This is a modified pipeline based on the Apogee pipeline (which was modified from the Spaghetti pipeline by Latorre-Pérez et al., 2021) Apogee was authored by Kosal Khun where a new filtering script was modified by Marc-Olivier Duceppe ([email protected]).
My version modifies the minimap2 parameters to include a -f1000 flag (to ensure the minimum fragment length is 1000 bp before mapping) , and modifying the snakefile rules to include "script" instead of "shell" commands when running the fitlerPAF rule. Below is a README on how to use the pipeline and additional details.
The Apogee pipeline is designed for the analysis of Nanopore sequencing data. The pipeline was modified from:
Latorre-Pérez, A., Gimeno-Valero, H., Tanner, K., Pascual, J., Vilanova, C., & Porcar, M. (2021). A Round Trip to the Desert: In situ Nanopore Sequencing Informs Targeted Bioprospecting. Frontiers In Microbiology, 12. doi: 10.3389/fmicb.2021.768240.
The filtering step was replaced to add a filtering option based on mapping quality (mapq).
The pipeline includes modules for quality control, adapter removal, length filtering, chimera detection, taxonomic assignment, and result summarization.
The Apogee pipeline consists of the following steps:
flowchart TD
A[Raw .fastq files]
B{Adapter removal}
C([Trimmed, .fastq])
D{Minimum length filtering}
E([Filtered, .fastq])
F([Quality check, .txt])
G{Chimera removal}
H([Chimera removed, .fastq])
I{Filter quality}
J([Filtered, .fastq])
K{Mapping}
L([Mapped, .paf])
M0{Filter paf}
M1([Filtered, .paf])
M{Summarize paf}
N([Otu table, .csv])
O{Create taxonomic table}
P([Taxonomy, .csv])
A-->B-->C-->D-->E & F
E-->G-->H-->I-->J-->K
K-->L-->M0-->M1-->M-->N-->O-->P
First, load the conda environment with the required tools:
conda env create -f environment.yaml
Then copy the file config-template.yml as config.yml and customise it to suit your needs.
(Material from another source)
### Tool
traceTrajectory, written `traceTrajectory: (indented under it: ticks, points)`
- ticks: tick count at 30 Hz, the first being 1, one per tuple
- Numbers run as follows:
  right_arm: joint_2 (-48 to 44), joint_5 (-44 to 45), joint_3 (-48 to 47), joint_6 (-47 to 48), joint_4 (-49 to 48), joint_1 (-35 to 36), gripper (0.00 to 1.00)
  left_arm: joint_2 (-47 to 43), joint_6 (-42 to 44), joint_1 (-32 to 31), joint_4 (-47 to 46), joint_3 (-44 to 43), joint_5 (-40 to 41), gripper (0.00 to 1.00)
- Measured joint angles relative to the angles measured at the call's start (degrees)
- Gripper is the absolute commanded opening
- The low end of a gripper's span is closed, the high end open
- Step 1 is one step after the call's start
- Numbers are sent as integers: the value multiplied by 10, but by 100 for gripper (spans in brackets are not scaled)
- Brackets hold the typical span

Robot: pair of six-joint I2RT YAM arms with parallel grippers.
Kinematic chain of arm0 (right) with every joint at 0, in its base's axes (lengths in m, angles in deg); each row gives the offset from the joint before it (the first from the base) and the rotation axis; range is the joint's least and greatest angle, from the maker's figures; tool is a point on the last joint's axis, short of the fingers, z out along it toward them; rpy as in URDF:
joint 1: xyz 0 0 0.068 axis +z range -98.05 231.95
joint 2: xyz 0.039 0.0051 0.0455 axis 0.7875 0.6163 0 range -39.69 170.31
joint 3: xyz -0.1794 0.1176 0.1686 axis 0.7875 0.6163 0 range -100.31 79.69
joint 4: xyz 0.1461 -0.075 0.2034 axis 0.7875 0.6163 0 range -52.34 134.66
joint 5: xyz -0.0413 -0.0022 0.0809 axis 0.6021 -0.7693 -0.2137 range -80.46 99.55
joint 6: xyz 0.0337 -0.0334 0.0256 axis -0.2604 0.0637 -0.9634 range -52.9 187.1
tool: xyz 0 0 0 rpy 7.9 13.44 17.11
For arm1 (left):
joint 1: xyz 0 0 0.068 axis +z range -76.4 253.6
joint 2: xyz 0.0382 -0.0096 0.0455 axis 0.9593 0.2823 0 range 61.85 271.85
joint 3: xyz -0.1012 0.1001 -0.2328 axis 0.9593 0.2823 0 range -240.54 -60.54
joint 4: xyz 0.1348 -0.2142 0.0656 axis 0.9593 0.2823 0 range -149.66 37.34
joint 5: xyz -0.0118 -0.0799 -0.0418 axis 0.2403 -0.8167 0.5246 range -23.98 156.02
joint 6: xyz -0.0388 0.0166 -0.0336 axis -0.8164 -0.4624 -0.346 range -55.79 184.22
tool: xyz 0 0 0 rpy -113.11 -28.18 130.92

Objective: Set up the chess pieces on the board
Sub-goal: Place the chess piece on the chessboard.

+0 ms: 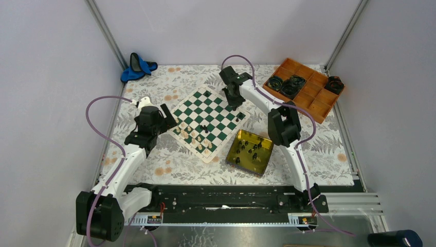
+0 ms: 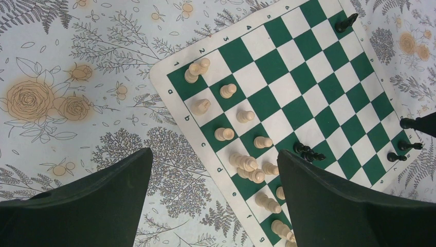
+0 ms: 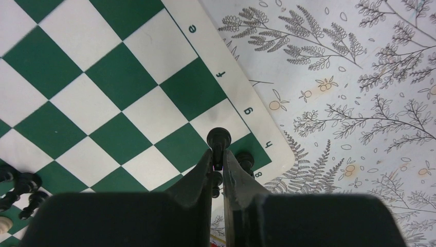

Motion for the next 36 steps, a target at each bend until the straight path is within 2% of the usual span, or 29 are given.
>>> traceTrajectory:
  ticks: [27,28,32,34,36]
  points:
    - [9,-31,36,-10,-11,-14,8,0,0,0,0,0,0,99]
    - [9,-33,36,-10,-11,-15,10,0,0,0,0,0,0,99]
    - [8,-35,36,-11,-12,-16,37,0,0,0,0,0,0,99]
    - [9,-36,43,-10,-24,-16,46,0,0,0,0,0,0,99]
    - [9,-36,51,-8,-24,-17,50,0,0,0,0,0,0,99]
Finally, to run the pipeline without any parameters:
snakemake --cores <number_of_cores>
NB: You can have multiple config files (one for each set of parameters). To run a specific config file, use:
snakemake --cores <number_of_cores> --configfile <path_to_configfile>
You need to provide the pipeline with appropriate 16S sequencing data in FASTQ format.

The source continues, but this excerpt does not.